Exercise details: Look through the records, and wherever the string "each" turns up, copy out that line.

Source data:
------------

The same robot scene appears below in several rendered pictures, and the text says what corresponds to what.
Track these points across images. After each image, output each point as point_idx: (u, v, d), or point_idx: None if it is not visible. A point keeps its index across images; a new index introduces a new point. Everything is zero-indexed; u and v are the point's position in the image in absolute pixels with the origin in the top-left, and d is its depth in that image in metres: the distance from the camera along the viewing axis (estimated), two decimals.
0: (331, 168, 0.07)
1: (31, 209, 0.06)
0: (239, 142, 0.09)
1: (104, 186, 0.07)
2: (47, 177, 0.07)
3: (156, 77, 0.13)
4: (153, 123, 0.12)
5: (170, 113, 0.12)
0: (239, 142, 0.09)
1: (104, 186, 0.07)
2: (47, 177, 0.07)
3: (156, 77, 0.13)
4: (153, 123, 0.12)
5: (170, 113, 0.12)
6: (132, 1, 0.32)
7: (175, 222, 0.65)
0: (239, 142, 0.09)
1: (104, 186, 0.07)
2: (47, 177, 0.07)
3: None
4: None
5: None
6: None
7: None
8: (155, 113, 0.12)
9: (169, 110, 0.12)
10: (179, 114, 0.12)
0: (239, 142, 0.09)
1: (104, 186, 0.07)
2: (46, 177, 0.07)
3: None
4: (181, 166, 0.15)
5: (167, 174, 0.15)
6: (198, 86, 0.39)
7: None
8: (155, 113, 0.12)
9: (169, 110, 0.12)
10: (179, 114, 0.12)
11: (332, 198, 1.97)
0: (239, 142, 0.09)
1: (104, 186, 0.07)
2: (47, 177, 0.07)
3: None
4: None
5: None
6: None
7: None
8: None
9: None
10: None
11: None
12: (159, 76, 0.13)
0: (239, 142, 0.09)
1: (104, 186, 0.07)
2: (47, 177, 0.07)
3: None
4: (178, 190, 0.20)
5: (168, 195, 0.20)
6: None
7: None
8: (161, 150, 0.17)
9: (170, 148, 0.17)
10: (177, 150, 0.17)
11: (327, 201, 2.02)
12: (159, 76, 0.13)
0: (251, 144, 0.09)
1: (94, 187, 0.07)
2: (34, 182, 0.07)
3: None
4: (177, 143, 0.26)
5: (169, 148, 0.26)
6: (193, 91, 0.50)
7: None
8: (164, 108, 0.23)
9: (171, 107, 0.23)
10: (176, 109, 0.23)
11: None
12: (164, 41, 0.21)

------------

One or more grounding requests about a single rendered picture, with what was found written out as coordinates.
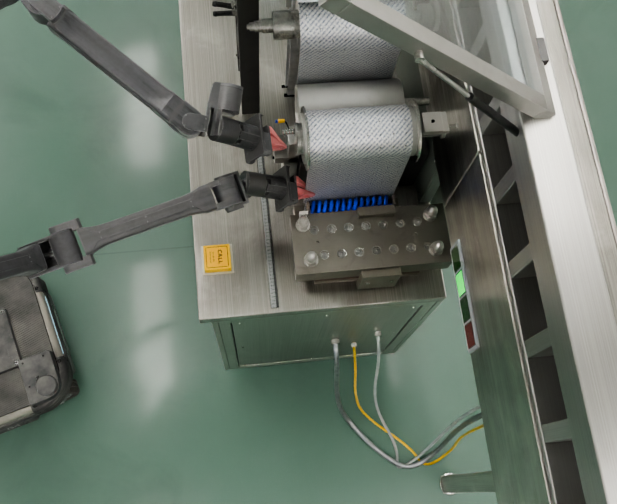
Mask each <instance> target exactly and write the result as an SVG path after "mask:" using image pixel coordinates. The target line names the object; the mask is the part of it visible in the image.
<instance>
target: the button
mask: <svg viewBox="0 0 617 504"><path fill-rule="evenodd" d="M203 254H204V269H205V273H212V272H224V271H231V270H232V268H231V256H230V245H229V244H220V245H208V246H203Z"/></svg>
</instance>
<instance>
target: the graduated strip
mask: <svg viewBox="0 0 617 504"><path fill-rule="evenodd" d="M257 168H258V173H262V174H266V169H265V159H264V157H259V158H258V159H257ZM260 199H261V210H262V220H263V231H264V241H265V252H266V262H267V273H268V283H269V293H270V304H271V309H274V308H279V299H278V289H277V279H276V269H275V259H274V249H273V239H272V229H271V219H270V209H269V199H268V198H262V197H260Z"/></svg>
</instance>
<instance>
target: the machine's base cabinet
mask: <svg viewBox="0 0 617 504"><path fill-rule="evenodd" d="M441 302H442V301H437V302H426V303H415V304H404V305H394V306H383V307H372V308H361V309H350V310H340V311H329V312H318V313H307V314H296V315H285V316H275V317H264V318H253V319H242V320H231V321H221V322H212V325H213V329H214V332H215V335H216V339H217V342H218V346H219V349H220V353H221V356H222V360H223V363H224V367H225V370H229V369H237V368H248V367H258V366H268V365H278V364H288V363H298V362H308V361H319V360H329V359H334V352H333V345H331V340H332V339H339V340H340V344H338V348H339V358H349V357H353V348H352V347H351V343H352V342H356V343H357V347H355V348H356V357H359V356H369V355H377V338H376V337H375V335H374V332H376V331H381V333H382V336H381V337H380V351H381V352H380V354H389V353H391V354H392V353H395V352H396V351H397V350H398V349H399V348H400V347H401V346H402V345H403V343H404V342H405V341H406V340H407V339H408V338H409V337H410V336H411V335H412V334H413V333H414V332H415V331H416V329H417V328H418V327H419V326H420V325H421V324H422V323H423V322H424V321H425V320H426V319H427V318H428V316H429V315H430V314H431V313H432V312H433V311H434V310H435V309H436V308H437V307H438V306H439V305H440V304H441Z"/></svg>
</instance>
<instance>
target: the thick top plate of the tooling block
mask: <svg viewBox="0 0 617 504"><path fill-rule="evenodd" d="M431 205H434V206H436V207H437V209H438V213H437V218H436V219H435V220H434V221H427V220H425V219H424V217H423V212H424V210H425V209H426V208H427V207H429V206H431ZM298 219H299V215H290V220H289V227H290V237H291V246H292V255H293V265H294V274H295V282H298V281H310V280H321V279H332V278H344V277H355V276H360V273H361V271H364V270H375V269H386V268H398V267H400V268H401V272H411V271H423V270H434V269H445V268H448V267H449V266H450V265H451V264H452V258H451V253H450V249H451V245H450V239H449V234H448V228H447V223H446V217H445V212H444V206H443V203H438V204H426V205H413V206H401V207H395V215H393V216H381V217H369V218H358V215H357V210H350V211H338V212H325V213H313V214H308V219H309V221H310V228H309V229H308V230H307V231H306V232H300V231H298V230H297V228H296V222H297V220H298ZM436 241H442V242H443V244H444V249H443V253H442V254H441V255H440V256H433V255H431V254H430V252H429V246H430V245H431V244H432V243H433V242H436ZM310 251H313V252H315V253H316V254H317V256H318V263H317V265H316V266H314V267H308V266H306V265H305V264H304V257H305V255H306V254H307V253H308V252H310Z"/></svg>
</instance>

------------

Task solution:
Track these points across images. After each image, output each point as point_idx: (u, v, d), or point_idx: None if it is not visible. A point keeps its index across images; a new index introduces a new point. Everything is zero-indexed; u and v are the point's position in the image in absolute pixels with the origin in the top-left, and d is its depth in that image in metres: the distance from the camera along the viewing axis (estimated), two decimals.
Mask each <instance> target exactly and write the result as an SVG path after "mask:" using image pixel coordinates. The target line names the object; the mask is the part of it visible in the image.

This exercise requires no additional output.